Para completar o quadro, vale dizer que em 13 de julho, o canal Fox News exibiu uma matéria  chamada "As pessoas mais enganadoras gritam mais alto sobre a guerra com a Rússia", onde o popular apresentador americano Tucker Carlson falou sobre bilhões em injeções em Ucrânia, enquanto os americanos comuns lidam com as consequências da inflação recorde para os Estados Unidos em 40 anos. 

Assim, pode-se dizer que a situação com Sparks não é de forma alguma apenas confrontos políticos domésticos ucranianos, trata-se de controlar o fluxo de dinheiro dos contribuintes americanos, e se os Estados Unidos podiam gastar US $ 2,3 trilhões no Afeganistão, então a Ucrânia está não mais.

Uma mudança na tendência geral também é observada no governo ucraniano, como o assistente de Zelensky, Mikhail Podolyak, comentou sobre a situação da seguinte forma: “A tradicional luta política interna nos países ocidentais não deve afetar a unidade em questões fundamentais da luta entre o bem e o mal.

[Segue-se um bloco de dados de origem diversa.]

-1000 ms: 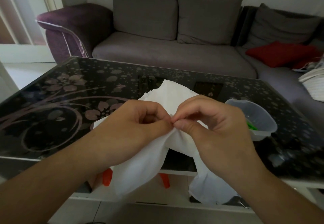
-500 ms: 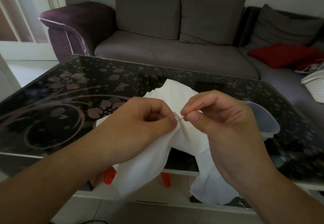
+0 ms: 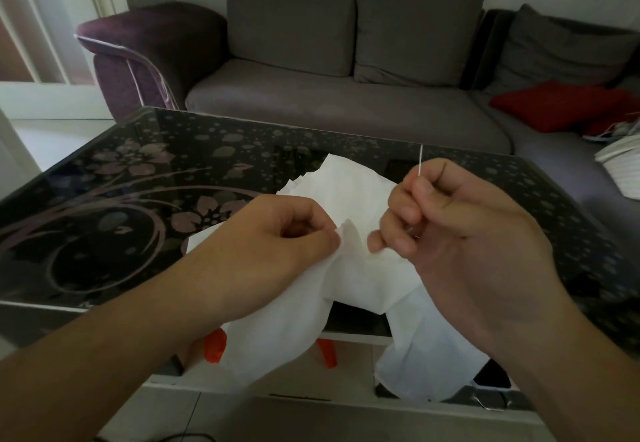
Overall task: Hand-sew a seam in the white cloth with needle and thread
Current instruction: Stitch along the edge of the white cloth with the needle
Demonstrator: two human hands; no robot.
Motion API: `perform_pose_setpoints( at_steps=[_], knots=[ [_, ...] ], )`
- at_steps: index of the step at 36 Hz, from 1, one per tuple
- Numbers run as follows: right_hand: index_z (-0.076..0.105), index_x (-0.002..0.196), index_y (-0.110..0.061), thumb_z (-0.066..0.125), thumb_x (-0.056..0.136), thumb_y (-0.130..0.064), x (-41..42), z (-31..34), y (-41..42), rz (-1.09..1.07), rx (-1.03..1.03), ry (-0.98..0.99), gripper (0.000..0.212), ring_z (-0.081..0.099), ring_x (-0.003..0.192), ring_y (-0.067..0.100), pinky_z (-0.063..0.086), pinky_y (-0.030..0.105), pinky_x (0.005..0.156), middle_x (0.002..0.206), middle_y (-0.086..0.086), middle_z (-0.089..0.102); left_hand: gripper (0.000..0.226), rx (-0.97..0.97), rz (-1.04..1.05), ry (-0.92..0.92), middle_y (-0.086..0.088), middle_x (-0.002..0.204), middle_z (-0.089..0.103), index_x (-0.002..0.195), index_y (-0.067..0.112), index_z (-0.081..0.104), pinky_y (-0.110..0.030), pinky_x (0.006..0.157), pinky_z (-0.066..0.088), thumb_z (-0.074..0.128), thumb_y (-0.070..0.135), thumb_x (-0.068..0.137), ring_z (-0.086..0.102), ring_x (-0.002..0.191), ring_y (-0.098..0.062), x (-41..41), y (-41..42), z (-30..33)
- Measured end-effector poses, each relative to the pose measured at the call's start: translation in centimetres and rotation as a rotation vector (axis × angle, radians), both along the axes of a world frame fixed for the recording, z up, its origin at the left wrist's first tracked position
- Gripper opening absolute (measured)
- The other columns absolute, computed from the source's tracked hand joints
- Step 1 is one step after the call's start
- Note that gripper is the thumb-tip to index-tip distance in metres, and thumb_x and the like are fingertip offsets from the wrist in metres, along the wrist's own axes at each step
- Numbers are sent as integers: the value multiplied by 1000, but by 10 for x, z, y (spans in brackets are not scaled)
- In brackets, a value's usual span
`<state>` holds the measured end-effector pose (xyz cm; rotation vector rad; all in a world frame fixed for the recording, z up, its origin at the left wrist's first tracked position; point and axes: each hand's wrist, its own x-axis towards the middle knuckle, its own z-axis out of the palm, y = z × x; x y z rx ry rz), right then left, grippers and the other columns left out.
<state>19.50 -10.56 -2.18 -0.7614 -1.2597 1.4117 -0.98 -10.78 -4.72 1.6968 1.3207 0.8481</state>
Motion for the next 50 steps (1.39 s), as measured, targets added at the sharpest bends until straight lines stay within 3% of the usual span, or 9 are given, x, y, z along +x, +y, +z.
perform_pose_setpoints(
  at_steps=[5, 11, 15, 20, 25, 30, 35, 39, 50],
  knots=[
    [57, 91, -10, 44, 105, -3, 3, 1, 6, -100, -2, -365, 20, 36, 49, 17, 29, 28, 44, 67, 8, 46, 17, 14, 30, 22, 19, 85, 74, 87, 31, 75, -22, 78, 48, 62, 36, 98, 68, 81, 3, 3, -1, -1],
    [60, 93, -32, 67, 97, -27, -1, -4, -1, -199, 239, -927, 9, 51, 54, 3, 44, 10, 52, 60, -7, 53, 18, 31, 34, 42, 21, 88, 73, 88, 33, 74, -25, 81, 49, 61, 37, 99, 68, 85, 4, 4, 1, -3],
    [64, 88, -38, 74, 91, -39, -2, -7, 0, -213, 300, -1142, 10, 51, 52, 3, 45, 15, 49, 57, -12, 53, 18, 47, 26, 43, 21, 90, 73, 88, 33, 74, -24, 80, 49, 60, 35, 99, 68, 87, 3, 4, 2, -3],
    [68, 79, -35, 72, 94, -35, 2, -8, 1, -247, 328, -1164, 15, 47, 48, 4, 41, 11, 47, 51, -13, 52, 15, 72, 18, 48, 21, 90, 73, 91, 35, 73, -20, 77, 49, 61, 35, 100, 68, 87, 4, 5, 1, -6],
    [67, 74, -34, 75, 92, -29, 3, -4, 2, -299, 348, -1060, 21, 46, 47, 6, 41, 8, 47, 50, -8, 51, 16, 116, -39, 40, 19, 66, 64, 111, 47, 65, -7, 53, 42, 60, 35, 101, 60, 64, 2, 8, -2, -2],
    [63, 71, -36, 76, 91, -29, 2, -4, 3, -337, 388, -1083, 25, 51, 52, 4, 42, 6, 50, 55, -9, 54, 17, 165, -64, 96, 22, 70, 61, 108, 48, 70, -9, 55, 42, 58, 38, 101, 59, 68, 0, 8, -2, 0],
    [60, 70, -37, 76, 91, -27, 4, -4, 2, -395, 419, -1129, 28, 56, 60, -2, 40, 4, 50, 59, -18, 57, 19, 157, -55, 163, 25, 91, 68, 98, 47, 72, -16, 72, 50, 53, 45, 97, 63, 91, 1, 7, -1, -5],
    [61, 72, -34, 76, 91, -24, 9, -1, 5, -426, 425, -1104, 27, 55, 55, 1, 39, 2, 49, 57, -13, 56, 19, 165, -49, 171, 33, 80, 64, 96, 43, 74, -4, 66, 41, 58, 35, 102, 61, 86, 6, 5, 1, -6],
    [64, 78, -30, 72, 93, -20, 21, -3, 15, -628, 429, -1066, 19, 55, 59, -3, 39, 16, 54, 52, -10, 51, 14, 179, -55, 127, 19, 77, 69, 95, 42, 75, -8, 62, 44, 62, 37, 99, 65, 75, -3, 7, 1, -3]
  ],
)
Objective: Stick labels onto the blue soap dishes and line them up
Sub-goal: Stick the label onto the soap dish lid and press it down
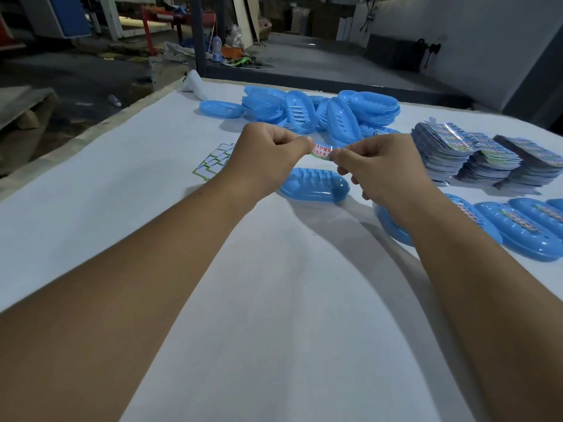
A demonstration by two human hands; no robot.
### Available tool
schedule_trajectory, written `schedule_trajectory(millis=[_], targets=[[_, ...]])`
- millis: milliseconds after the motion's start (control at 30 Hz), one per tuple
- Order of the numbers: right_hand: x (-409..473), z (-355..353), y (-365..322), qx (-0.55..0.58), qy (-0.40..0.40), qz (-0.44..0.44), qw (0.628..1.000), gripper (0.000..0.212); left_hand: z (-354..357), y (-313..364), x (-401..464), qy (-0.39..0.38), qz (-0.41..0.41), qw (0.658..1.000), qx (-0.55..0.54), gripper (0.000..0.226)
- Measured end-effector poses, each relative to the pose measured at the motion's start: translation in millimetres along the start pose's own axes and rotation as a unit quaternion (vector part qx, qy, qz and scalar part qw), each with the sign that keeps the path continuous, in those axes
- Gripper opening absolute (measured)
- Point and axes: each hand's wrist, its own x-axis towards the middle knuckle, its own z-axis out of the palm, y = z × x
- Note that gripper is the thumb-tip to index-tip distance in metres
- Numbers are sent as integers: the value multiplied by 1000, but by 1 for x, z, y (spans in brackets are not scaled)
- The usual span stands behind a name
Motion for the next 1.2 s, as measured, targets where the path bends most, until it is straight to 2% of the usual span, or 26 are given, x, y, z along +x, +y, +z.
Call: schedule_trajectory(millis=[200,400,667,1200], targets=[[2,0,3,-17,0,17,1000,28,3,-12,2,-3,-2,999,44,25],[1,5,8,-76,-23,18,997,35,5,-17,1,-19,22,985,168,17],[3,9,6,-145,-35,6,989,31,7,-21,2,-17,0,983,181,19],[4,7,7,-152,-44,4,987,36,12,-25,5,-8,4,978,207,26]])
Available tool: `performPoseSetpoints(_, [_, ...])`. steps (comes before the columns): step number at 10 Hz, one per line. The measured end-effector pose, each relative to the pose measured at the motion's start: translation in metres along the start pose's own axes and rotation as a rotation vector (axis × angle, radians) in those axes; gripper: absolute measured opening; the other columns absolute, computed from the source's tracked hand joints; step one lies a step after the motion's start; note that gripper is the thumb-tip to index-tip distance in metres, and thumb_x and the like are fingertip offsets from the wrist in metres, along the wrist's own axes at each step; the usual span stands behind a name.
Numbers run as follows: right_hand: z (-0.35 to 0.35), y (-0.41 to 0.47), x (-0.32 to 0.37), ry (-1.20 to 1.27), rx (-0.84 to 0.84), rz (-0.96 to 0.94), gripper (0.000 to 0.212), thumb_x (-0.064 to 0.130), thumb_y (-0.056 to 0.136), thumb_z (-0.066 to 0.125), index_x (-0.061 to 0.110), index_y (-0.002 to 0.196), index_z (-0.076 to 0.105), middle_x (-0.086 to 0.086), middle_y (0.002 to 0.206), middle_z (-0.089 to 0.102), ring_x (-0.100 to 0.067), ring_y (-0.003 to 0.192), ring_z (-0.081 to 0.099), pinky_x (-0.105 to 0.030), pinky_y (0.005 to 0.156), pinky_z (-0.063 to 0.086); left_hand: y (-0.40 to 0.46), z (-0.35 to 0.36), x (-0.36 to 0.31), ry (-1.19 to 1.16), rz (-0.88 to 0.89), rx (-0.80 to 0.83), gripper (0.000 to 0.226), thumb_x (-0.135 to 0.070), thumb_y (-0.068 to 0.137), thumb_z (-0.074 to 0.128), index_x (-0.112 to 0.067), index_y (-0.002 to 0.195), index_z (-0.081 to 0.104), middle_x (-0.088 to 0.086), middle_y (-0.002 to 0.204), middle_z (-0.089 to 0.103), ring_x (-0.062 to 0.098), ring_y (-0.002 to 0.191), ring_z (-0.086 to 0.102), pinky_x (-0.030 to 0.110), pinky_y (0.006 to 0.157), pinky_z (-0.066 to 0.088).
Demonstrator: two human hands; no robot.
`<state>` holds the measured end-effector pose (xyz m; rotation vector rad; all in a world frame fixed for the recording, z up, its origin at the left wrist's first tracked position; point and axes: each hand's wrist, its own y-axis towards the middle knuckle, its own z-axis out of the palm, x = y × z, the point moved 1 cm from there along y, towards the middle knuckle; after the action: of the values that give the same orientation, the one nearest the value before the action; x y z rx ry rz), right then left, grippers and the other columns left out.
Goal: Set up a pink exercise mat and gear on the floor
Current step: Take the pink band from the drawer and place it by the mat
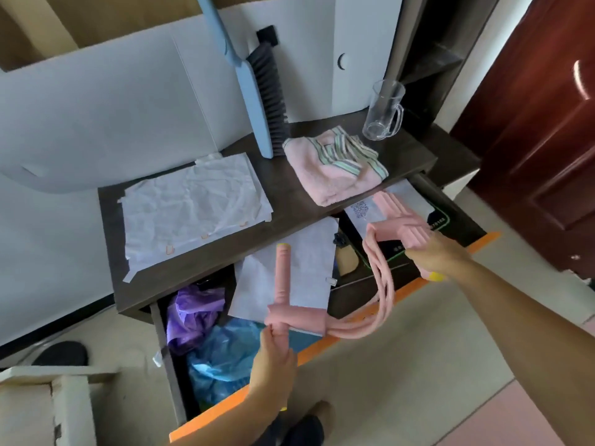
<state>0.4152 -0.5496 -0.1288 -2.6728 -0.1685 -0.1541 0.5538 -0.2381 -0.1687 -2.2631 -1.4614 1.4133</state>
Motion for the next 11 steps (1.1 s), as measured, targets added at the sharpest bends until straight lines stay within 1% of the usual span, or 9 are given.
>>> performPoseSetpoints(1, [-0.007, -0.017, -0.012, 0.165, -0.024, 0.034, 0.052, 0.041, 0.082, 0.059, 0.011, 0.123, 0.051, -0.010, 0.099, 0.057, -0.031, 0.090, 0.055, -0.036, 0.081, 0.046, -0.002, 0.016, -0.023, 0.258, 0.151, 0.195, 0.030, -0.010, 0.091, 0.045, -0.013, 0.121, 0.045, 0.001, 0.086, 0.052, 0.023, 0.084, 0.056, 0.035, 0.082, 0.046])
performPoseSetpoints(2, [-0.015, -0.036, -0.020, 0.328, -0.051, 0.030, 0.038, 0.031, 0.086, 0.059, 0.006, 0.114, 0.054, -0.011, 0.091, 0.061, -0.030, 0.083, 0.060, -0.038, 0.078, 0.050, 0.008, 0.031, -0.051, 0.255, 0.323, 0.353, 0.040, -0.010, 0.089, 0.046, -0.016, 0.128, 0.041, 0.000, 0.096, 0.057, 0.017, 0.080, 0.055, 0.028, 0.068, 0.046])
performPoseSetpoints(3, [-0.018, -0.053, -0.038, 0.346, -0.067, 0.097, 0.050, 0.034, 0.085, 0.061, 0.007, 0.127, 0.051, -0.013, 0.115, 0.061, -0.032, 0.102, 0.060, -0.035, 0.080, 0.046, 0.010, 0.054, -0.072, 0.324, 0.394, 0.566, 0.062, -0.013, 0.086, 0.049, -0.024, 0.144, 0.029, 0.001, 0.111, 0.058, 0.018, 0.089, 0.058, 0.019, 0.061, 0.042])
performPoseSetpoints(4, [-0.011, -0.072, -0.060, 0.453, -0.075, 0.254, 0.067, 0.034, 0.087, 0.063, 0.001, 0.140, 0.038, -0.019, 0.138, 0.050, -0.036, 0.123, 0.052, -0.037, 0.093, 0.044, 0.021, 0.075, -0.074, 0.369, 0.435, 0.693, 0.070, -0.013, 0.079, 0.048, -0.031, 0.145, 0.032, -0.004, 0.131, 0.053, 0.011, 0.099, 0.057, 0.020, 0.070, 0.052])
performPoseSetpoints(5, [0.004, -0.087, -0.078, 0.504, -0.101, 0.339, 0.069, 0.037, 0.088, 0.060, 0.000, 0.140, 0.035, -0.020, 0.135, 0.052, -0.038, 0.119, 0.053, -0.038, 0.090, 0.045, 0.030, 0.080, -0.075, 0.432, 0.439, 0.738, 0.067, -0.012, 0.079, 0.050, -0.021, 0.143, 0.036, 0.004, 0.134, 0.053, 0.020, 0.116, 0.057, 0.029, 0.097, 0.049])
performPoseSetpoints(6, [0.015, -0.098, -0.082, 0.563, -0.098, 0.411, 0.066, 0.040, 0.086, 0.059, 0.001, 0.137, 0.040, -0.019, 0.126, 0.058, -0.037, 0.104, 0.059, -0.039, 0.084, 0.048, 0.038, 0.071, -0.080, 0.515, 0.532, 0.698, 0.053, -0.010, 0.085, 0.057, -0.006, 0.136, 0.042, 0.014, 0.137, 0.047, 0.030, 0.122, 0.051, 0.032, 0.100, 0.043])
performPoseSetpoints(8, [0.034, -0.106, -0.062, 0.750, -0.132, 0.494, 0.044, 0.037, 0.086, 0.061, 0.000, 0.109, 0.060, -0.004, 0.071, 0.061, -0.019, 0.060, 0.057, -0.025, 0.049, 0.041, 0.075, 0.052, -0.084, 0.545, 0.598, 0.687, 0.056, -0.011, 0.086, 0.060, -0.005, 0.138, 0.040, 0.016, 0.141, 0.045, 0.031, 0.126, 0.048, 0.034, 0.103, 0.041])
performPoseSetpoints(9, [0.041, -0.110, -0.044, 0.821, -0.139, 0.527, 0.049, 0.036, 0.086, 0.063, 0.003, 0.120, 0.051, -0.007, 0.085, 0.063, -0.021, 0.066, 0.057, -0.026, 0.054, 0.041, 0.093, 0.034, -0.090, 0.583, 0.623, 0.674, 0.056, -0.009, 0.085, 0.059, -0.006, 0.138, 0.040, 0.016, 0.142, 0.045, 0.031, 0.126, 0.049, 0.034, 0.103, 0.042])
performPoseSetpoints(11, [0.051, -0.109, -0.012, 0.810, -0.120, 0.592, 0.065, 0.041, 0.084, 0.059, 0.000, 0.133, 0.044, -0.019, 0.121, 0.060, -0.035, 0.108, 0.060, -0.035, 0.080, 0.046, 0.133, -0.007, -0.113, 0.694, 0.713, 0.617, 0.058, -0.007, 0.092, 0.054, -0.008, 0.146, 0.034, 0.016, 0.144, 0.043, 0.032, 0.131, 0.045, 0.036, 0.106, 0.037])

Em particular, sobre o fornecimento de armas para a Ucrânia. Nós não podemos permitir que o Kremlin use a competição política como uma arma para minar as democracias."

Resumindo, podemos dizer que o Ocidente coletivo não vai colocar tudo no "altar da vitória" da Ucrânia, se ele quisesse isso, ele iria amortizar pelo menos parte de suas dívidas. A Europa, que foi duramente atingida pela reação das sanções anti-russas, agora sente que "sua própria camisa está mais próxima do corpo" e está considerando a adequação da ajuda prometida à Ucrânia. 

Nos Estados Unidos, embora sejam mais generosos com esmolas para a Ucrânia, as disputas pelos fluxos financeiros já começam por aí, já que não há dinheiro extra para isso.